● **Work required**:
Begin at the line that contains "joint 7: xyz" and repeat every line from there to the end of the records below, inclusive, without adding any other line.

--- Data for processing Enclosed Below ---

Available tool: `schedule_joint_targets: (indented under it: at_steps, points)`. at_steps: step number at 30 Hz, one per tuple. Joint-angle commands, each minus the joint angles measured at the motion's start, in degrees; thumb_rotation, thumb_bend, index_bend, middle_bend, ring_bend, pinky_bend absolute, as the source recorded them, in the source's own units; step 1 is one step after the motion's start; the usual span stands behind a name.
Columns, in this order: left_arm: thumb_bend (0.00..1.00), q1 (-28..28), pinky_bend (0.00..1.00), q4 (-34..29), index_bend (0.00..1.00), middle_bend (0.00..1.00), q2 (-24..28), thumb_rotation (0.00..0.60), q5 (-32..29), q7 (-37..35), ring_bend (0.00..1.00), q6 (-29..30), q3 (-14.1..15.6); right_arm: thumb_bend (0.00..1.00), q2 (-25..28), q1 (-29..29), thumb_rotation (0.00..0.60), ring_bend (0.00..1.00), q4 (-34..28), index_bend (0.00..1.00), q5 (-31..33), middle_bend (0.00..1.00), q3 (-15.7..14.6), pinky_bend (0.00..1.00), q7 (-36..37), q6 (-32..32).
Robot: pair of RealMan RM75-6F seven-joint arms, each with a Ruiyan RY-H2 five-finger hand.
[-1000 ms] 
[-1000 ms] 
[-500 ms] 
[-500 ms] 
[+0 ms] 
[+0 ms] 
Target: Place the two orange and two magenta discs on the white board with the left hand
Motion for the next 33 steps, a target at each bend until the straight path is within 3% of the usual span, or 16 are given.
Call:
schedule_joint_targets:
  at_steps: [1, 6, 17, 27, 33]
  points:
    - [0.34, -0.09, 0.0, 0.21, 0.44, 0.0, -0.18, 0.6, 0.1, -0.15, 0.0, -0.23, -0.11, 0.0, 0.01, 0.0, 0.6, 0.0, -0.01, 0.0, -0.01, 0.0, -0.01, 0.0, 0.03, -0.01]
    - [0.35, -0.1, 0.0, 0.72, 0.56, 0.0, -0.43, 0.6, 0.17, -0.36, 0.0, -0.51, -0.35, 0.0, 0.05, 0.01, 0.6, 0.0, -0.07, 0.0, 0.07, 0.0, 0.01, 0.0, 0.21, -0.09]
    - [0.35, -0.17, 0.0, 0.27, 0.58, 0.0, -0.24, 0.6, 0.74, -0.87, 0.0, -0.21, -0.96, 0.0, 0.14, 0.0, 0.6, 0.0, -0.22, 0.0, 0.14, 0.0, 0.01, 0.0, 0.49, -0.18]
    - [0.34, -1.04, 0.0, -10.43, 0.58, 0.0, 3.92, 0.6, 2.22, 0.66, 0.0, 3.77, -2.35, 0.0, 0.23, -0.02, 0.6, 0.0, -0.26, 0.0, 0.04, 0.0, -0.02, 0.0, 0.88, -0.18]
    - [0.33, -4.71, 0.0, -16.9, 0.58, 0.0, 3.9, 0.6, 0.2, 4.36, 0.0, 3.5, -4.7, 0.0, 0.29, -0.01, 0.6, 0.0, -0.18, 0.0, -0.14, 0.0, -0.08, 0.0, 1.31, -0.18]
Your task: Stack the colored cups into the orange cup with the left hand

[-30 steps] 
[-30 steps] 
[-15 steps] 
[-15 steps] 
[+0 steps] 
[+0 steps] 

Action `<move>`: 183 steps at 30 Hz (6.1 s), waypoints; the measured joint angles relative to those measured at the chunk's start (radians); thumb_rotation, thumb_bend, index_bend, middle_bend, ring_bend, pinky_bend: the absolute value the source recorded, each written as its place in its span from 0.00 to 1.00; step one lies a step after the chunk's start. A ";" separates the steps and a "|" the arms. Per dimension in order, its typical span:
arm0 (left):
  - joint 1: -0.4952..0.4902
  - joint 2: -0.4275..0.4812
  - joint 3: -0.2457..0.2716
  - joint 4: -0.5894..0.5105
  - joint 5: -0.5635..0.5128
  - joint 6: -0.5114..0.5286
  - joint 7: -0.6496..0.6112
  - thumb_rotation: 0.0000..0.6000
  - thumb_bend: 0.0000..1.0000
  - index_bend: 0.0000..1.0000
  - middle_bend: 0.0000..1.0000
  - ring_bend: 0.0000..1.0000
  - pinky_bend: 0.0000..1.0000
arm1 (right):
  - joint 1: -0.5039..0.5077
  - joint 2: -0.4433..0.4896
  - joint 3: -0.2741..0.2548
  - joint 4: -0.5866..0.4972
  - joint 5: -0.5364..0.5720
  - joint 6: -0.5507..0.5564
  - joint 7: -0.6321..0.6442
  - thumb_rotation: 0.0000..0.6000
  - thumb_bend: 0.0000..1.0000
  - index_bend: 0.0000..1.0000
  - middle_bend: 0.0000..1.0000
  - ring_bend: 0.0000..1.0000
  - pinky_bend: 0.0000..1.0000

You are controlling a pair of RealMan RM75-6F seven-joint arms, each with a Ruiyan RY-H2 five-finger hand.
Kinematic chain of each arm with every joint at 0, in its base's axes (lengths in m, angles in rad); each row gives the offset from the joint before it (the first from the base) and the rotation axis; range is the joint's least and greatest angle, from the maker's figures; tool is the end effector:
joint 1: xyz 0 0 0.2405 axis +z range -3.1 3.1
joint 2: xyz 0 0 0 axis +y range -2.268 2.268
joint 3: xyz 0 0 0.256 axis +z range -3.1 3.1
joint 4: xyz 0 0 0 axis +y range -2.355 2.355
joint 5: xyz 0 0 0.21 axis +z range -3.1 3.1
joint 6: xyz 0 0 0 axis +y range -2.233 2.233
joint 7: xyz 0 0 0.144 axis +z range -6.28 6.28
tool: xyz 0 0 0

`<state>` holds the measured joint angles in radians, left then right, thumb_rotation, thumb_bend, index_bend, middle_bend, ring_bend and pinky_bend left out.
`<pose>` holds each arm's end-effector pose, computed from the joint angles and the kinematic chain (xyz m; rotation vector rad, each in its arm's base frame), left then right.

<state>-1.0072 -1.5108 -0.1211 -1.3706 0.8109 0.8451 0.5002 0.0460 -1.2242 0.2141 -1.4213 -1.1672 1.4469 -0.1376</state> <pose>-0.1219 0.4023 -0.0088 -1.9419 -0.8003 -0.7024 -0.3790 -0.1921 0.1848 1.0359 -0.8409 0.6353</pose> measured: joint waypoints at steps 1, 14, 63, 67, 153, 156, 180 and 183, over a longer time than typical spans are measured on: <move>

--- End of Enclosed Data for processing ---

● **Answer for the task**:
joint 7: xyz 0 0 0.144 axis +z range -6.28 6.28
tool: xyz 0 0 0

`<state>` holds the measured joint angles in radians, left then right, thumb_rotation, thumb_bend, index_bend, middle_bend, ring_bend and pinky_bend left out.
`<pose>` holds each arm's end-effector pose, computed from the joint angles and the kinematic chain (xyz m; rotation vector rad, each in its arm's base frame), left then right.

<state>-1.0072 -1.5108 -0.1211 -1.3706 0.8109 0.8451 0.5002 0.0460 -1.2242 0.2141 -1.4213 -1.1672 1.4469 -0.1376</state> <pose>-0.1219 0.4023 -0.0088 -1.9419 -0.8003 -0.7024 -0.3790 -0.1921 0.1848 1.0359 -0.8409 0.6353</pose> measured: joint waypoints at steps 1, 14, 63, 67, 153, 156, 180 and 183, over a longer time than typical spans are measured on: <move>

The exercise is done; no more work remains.